Das Bundesumweltministerium hat ein Mitspracherecht bei der Ausgestaltung der Kriterien für das Label bekommen. Klöckner kündigte erneut an, das Label mit einer 70 Mio. € umfassenden Werbekampagne bekannt machen zu wollen. „Das Tierwohlkennzeichen ist ein Angebot für die Tierhalter und die Verbraucher“, sagte Klöckner. Außerdem sagte sie Investitionszuschüsse für Tierhalter zu. „In 10 bis 15 Jahren wird unsere Nutztierhaltung anders aussehen“, sagte Klöckner. Dafür versprach sie Verbesserungen im Genehmigungsrecht für Stallumbauten für mehr Tierwohl. „Wir sind in guten Gesprächen mit dem Bundesbauministerium zur Änderung des Baugesetzes“, sagte Klöckner.

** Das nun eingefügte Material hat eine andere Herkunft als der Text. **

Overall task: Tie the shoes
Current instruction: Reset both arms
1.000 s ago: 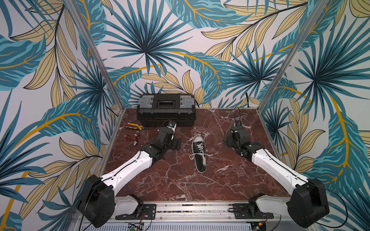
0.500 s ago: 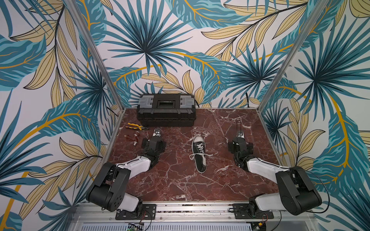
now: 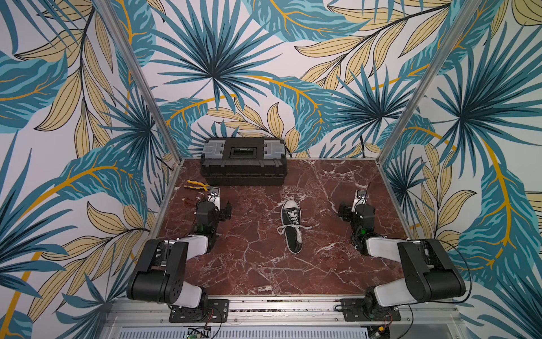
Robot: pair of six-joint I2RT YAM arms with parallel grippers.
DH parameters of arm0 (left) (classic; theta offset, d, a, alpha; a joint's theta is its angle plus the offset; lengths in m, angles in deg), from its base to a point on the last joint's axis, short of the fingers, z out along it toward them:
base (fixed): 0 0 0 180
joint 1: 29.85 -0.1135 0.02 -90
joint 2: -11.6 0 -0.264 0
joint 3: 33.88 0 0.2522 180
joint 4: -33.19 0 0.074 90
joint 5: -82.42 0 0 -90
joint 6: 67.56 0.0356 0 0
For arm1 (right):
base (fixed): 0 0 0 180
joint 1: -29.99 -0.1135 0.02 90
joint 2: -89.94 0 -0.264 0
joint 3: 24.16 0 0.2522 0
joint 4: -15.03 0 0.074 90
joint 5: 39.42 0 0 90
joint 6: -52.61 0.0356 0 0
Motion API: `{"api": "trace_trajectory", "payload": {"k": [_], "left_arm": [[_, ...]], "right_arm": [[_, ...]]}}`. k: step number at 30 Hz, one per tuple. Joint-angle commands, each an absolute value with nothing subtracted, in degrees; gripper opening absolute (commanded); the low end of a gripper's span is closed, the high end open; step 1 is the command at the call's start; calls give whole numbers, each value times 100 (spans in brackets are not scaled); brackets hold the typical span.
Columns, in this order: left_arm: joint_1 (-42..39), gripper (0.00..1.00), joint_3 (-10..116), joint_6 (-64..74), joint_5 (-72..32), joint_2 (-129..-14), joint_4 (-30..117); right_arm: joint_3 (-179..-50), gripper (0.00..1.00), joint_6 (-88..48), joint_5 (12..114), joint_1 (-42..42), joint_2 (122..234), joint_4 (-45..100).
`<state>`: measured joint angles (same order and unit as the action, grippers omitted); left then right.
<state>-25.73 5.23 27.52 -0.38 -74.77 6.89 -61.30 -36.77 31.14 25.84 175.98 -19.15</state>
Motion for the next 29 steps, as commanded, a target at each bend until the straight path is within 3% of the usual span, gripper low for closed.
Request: {"api": "trace_trajectory", "payload": {"k": [1, 29], "left_arm": [[-2628, 100, 370, 2630, -310, -7564, 82], [-2633, 100, 361, 2630, -296, -7564, 54]], "right_arm": [[-6116, 100, -3512, 3589, 2638, 17597, -1946], [-6069, 100, -3546, 3608, 2647, 17626, -2115]]}}
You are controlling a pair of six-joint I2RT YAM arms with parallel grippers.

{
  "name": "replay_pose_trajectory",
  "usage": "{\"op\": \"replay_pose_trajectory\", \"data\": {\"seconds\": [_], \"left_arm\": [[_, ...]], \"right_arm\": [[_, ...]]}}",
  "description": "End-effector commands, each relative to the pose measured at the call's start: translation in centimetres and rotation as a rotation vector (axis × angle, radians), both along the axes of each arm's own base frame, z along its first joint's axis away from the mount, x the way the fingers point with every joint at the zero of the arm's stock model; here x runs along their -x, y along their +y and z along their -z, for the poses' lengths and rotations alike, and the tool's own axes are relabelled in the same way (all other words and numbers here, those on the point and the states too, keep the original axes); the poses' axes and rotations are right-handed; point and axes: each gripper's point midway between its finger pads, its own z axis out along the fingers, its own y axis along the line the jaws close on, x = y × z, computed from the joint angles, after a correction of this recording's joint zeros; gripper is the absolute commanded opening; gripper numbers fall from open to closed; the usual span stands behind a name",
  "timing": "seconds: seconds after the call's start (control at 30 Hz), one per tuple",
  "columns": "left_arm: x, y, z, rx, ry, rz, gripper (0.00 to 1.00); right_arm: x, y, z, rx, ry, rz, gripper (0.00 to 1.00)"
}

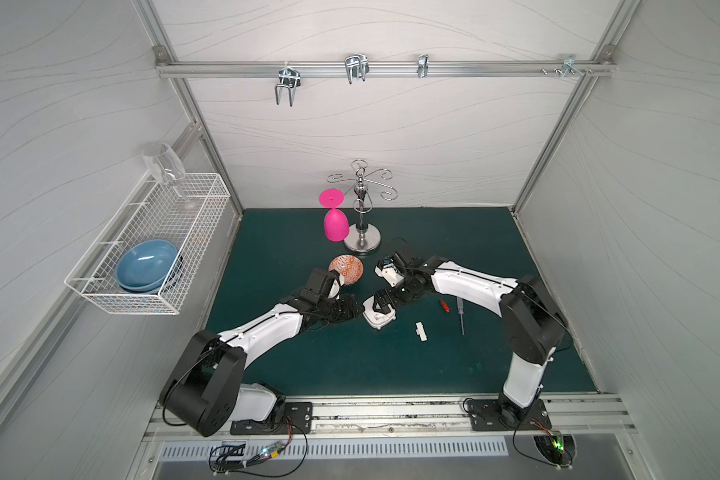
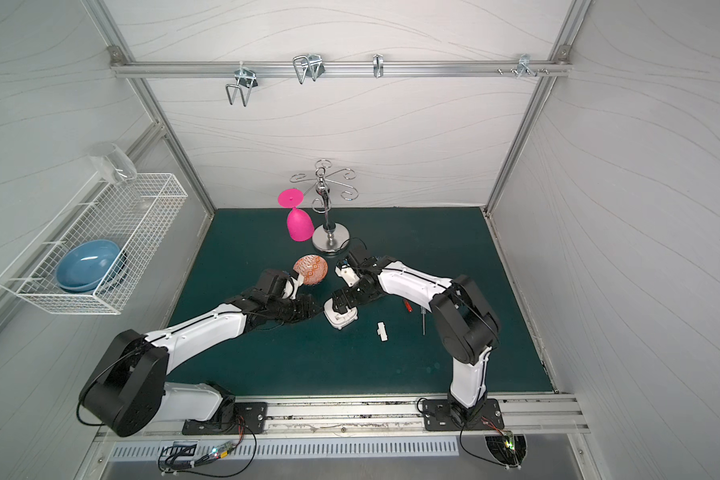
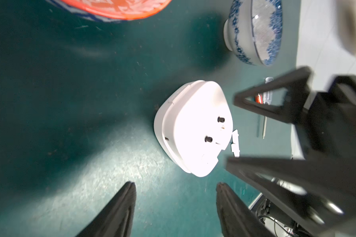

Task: Remove the battery from the alarm
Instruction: Adjust the alarm at the center of the board.

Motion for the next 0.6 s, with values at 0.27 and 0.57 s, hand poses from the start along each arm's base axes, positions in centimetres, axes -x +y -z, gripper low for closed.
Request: {"op": "replay_pose_trajectory", "data": {"seconds": [0.27,0.57], "left_arm": [[-5.4,-2.9,-0.8,-0.007,-0.083,0.098,0.67],[-6.1,-5.1,0.5,0.052,-0.033,0.188,0.68]], "right_arm": [[6.3,0.1,0.4,-0.128,0.149,0.068,0.95],[4.3,2.4,2.2,-0.123,0.129,0.098,0.92]]}}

Umschichtung soll an Landwirte zurück fließen
Die 6% Umschichtung von Direktzahlungen hin zu den Maßnahmen der 2. Säule bezeichnete Klöckner als "win-win-Situation" für die Landwirte. Damit stünden den Agrarprogrammen 75 Mio. € mehr zur Verfügung. Die Kürzung bei den Direktzahlungen beträgt pro Hektar damit 4,50 €.
Etwa 90 Prozent der umgeschichteten Gelder flössen an die Landwirte zurück, versprach Klöckner. Die Gelder würden dazu beitragen, dass die Agrarzahlungen zielgerichteter ausgegeben werden. „Wer mehr für Umwelt und Klima tut, muss dafür auch belohnt werden“; sagte Klöckner.
Die Umschichtung gilt allerdings nur für 2020. Ob das Modell eine Umgestaltung der Direktzahlungen nach der EU-Agrarreform vorweg nimmt, wollte Klöckner noch nicht zusagen. Dazu gäbe es noch unterschiedliche Ansichten in der Bundesregierung. Sie halte die Direktzahlungen als Einkommensstabilisierung weiter für wichtig.